* [PROBLEM DETAILS]
Please repeat exactly the lines below from the one containing "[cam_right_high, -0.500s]" down to the one containing "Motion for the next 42", both included, and nothing else.

(Collection entries)
Segment Open

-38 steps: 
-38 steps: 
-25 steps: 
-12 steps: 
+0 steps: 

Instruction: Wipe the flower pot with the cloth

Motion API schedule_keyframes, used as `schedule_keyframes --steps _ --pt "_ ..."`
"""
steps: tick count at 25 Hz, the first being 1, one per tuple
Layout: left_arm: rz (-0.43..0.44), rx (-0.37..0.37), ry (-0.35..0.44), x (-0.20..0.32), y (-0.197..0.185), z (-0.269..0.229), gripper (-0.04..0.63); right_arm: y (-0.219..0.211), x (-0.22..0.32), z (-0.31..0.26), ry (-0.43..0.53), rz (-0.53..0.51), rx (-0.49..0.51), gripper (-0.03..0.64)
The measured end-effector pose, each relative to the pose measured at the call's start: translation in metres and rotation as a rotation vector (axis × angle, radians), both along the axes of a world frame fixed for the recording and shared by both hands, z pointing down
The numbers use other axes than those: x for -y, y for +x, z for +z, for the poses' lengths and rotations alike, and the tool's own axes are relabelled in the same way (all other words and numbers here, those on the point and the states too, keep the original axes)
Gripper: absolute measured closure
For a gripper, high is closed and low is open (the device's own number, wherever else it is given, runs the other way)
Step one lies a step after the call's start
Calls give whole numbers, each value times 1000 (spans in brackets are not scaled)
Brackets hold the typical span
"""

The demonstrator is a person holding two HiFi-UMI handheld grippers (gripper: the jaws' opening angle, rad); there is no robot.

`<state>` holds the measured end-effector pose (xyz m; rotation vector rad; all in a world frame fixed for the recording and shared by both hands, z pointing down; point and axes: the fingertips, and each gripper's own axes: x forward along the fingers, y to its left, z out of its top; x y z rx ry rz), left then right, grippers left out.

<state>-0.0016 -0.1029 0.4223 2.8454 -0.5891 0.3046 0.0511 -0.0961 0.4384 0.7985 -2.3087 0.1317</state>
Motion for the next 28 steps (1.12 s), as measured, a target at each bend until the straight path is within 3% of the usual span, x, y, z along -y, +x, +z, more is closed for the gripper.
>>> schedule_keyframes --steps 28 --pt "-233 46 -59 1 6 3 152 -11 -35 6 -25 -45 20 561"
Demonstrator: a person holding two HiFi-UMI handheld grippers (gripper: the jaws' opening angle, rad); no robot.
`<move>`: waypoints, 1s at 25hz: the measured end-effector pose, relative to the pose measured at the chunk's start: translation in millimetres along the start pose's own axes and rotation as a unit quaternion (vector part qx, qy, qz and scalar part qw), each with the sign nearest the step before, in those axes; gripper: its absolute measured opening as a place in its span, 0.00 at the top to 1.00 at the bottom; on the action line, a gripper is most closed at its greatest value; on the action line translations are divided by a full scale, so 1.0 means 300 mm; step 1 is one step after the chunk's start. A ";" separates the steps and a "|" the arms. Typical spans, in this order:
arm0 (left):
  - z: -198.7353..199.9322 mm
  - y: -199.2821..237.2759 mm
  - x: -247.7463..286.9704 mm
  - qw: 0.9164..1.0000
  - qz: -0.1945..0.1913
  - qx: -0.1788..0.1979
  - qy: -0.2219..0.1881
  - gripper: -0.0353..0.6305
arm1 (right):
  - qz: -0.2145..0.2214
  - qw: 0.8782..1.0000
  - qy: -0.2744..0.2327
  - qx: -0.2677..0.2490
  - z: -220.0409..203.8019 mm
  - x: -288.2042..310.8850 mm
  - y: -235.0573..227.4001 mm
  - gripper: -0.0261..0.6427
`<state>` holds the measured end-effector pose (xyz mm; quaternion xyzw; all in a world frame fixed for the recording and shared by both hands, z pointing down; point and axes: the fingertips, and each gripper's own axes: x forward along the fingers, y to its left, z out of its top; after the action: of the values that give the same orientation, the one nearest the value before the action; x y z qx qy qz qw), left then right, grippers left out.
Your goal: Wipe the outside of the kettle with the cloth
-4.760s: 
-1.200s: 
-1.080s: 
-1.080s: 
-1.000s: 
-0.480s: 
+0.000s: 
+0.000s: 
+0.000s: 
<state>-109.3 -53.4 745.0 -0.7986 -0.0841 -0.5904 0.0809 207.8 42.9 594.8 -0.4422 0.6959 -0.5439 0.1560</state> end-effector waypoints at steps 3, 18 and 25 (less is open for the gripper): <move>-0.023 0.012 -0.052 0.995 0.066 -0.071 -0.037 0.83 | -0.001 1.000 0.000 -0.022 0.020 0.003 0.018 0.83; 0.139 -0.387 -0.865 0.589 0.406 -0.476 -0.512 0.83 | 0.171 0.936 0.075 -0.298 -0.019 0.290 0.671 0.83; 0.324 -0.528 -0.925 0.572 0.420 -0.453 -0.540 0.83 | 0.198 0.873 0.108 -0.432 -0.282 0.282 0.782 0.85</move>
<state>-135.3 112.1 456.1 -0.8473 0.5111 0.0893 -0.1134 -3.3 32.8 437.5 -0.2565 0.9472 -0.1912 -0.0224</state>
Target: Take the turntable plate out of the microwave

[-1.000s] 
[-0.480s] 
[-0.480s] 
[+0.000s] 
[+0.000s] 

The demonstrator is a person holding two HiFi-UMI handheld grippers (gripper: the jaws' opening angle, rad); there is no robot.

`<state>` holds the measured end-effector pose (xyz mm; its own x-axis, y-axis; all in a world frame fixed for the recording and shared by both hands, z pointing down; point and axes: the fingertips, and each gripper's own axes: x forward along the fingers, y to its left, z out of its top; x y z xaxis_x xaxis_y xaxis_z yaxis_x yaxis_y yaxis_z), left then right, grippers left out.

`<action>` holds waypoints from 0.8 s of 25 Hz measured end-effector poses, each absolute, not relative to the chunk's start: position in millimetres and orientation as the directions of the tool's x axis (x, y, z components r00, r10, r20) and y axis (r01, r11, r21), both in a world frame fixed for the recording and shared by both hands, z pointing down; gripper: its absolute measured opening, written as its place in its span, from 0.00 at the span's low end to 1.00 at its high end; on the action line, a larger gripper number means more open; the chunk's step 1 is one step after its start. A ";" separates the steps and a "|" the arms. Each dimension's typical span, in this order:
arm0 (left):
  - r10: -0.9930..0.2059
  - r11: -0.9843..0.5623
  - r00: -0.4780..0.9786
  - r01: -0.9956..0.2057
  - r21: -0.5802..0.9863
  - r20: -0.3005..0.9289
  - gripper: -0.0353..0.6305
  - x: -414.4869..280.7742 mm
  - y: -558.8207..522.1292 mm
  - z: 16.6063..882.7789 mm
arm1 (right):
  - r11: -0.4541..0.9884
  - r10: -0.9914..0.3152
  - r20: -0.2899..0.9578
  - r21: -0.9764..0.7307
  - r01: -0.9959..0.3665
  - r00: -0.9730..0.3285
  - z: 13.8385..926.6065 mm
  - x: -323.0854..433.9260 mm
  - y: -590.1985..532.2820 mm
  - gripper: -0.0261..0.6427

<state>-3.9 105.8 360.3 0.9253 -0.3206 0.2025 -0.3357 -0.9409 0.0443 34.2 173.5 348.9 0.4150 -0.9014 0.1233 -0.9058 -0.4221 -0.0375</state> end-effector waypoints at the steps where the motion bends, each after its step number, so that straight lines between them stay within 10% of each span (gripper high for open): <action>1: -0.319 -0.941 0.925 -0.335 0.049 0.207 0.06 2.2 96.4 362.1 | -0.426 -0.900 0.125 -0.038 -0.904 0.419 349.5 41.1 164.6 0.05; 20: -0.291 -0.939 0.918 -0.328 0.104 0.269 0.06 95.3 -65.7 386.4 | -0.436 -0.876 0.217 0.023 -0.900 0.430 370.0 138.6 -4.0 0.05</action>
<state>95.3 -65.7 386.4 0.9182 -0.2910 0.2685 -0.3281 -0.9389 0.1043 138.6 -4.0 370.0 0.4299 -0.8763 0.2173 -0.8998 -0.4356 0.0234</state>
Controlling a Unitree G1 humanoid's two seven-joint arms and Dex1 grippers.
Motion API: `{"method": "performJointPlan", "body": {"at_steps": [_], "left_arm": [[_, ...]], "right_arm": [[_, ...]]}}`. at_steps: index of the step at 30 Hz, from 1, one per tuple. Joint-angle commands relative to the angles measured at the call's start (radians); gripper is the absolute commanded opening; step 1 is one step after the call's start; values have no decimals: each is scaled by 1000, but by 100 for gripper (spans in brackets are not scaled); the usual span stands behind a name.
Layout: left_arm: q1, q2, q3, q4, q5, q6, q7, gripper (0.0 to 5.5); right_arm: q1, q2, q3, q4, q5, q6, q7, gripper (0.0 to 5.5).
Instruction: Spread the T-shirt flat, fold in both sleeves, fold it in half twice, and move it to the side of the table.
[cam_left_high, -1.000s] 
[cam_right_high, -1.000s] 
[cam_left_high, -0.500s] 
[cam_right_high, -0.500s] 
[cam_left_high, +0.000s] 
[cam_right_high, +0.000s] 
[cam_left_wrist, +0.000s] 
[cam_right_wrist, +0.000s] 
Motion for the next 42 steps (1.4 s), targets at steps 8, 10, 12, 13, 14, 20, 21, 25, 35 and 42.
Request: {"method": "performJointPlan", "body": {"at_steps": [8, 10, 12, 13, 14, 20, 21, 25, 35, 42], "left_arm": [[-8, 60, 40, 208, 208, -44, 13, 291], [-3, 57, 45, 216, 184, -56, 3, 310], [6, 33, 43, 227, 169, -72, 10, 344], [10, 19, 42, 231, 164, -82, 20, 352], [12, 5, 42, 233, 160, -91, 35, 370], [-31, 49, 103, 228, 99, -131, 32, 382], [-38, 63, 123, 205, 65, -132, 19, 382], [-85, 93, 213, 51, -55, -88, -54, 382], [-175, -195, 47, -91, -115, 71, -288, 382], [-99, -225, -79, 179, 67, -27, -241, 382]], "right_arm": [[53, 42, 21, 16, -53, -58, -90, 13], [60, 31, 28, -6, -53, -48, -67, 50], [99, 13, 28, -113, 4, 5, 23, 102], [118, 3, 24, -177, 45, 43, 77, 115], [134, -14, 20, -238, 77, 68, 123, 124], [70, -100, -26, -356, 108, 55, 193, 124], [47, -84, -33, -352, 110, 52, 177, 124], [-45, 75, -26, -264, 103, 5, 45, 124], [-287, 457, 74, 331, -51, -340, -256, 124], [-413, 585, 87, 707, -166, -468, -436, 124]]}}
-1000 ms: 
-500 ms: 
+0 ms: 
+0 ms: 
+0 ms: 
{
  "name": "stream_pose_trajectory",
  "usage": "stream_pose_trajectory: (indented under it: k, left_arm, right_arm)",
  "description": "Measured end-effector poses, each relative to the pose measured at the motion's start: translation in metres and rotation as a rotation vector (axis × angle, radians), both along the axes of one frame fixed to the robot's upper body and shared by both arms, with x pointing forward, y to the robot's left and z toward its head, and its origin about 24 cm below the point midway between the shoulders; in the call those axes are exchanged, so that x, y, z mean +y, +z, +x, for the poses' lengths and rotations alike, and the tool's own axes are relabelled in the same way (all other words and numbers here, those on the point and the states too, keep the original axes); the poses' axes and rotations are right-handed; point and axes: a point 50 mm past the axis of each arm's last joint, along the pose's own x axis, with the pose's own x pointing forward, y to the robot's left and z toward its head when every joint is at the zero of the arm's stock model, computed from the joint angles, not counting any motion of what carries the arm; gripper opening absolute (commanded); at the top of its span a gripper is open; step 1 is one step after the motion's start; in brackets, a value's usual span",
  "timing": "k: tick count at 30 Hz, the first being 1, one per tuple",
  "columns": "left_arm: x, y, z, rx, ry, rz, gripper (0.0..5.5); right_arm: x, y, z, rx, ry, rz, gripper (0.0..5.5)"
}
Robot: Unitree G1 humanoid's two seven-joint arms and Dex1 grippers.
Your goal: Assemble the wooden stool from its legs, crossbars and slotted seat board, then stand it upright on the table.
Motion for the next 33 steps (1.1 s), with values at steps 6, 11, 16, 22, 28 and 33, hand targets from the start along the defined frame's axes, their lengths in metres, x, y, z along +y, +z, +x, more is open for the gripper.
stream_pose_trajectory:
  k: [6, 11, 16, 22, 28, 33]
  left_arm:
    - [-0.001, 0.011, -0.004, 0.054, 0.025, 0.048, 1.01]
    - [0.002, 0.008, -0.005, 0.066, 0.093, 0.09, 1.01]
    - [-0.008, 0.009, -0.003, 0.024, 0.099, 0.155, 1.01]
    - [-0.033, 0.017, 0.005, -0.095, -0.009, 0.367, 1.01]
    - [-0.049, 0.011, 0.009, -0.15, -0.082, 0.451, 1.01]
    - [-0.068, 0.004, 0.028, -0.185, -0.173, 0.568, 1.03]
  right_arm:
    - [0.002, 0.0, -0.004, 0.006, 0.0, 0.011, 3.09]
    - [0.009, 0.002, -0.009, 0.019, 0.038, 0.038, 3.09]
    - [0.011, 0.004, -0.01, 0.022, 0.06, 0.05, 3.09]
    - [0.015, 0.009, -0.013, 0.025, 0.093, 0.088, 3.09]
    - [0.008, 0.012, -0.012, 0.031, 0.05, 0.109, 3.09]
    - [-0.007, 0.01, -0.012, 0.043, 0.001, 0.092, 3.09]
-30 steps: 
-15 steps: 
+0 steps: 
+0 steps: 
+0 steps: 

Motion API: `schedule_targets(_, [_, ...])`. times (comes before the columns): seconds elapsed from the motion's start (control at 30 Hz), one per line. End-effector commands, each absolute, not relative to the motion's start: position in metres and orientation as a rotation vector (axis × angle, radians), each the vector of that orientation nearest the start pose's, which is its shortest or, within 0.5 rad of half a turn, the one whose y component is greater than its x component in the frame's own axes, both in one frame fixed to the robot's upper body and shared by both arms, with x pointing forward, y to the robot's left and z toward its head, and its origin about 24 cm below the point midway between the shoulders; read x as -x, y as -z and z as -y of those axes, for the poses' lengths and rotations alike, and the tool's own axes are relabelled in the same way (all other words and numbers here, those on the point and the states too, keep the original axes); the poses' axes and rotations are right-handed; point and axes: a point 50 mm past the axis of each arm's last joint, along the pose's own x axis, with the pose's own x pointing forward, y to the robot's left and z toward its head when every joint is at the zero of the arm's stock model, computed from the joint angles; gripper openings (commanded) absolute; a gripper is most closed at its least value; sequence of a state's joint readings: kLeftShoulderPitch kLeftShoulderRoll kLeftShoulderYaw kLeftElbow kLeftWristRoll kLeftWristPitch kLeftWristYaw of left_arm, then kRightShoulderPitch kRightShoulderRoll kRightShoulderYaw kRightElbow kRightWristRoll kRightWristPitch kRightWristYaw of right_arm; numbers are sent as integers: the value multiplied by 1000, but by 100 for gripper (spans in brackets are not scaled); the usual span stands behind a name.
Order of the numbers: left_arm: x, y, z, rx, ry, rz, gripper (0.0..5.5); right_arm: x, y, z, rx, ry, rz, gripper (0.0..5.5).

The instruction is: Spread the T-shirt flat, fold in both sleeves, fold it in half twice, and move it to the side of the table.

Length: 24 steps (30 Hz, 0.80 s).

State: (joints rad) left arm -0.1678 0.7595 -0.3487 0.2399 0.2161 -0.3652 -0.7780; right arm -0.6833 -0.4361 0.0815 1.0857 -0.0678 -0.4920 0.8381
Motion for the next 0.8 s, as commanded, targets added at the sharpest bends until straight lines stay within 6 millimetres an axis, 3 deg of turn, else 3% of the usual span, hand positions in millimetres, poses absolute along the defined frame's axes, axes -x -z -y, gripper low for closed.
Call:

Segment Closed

* [EXERCISE OUTPUT]
[cam_right_high, -0.500s] 
[cam_left_high, +0.000s] 
[cam_right_high, +0.000s] 
[cam_left_wrist, +0.000s] 
[cam_right_wrist, +0.000s] 
Motion for the next 42 steps (1.4 s), targets at steps 8, 10, 12, 13, 14, 20, 21, 25, 35 and 42.

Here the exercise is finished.